Feminists can find these messages by looking at movies and songs as cultural businesses and pieces of culture. Even though the female body in the song may be aimed at men as an object of desire, her expression of desire within the frame can become a way of expressing herself or get contained in the male-gaze meta-frame. Is it safe to say that more feminist films deal with social and political issues? No, not always. Even if a movie avoids one kind of stereotype, it might still fall for another. Also, it's possible that critically aware films offer a cathartic model that eases storey worries but doesn't offer "real" solutions. It's easy to say that feminist research can also study films, but it's harder to say if films and film studies can help the feminist cause. Feminist Film Studies, on the other hand, opens up a way to study how people make and use popular culture.
Our knowledge of the world comes from the people around us. This post-structuralist way of thinking has also had an effect on film studies. Some critics have also said that these post-ideological changes make it harder to get the most out of popular forms of culture. Since we think that representation is the only reality and that we can't get to the real, the language we use to talk about ourselves will always keep us apart.

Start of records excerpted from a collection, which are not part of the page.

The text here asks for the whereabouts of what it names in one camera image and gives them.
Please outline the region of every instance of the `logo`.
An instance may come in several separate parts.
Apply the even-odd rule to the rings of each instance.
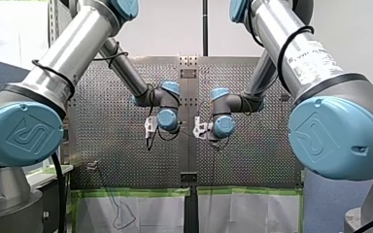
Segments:
[[[313,162],[323,159],[338,148],[320,118],[318,113],[313,113],[295,130],[297,142]]]
[[[22,150],[38,154],[53,131],[53,127],[29,115],[19,121],[6,142]]]
[[[127,9],[133,9],[136,6],[138,0],[126,0],[123,4],[125,4]]]

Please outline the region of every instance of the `robotic arm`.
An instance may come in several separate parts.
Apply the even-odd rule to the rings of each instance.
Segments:
[[[253,104],[262,102],[262,86],[271,83],[277,70],[282,85],[295,99],[288,136],[297,158],[329,179],[371,180],[373,85],[363,75],[344,71],[315,40],[314,29],[306,26],[312,10],[312,0],[231,1],[231,19],[244,23],[265,52],[244,94],[237,97],[226,88],[213,90],[210,139],[231,135],[235,123],[230,113],[249,110],[237,106],[262,109]],[[243,104],[243,99],[250,104]]]
[[[63,137],[65,104],[96,53],[127,85],[138,106],[159,106],[157,123],[177,132],[179,86],[149,88],[112,38],[138,15],[138,1],[84,0],[79,13],[21,83],[0,92],[0,166],[27,166],[48,158]]]

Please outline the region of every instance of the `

Digital and New Media Studies
Digital and New Media Studies is a new field that looks at the many effects of globalisation and how the media is changing because of digital, interactive, consumer-focused technology. Marshall McLuhan's ideas about the "global village" and "the medium is the message" were ahead of their time. These ideas are at the centre of New Media Studies. Participatory social media practises, real-time influence, the relationship between voice and protest, etc., are all revolutionary ideas that traditional social orders have had to acknowledge and take into account. From the blue bra becoming a symbol of democracy to the Egyptian uprising and the pink chaddi campaign in India, the role of new media in radically democratic, participatory, and inclusive movements is becoming clear. Even though the field is just starting out, it is already resonating with the feminist cause, and it is likely that future developments will build on this strong link.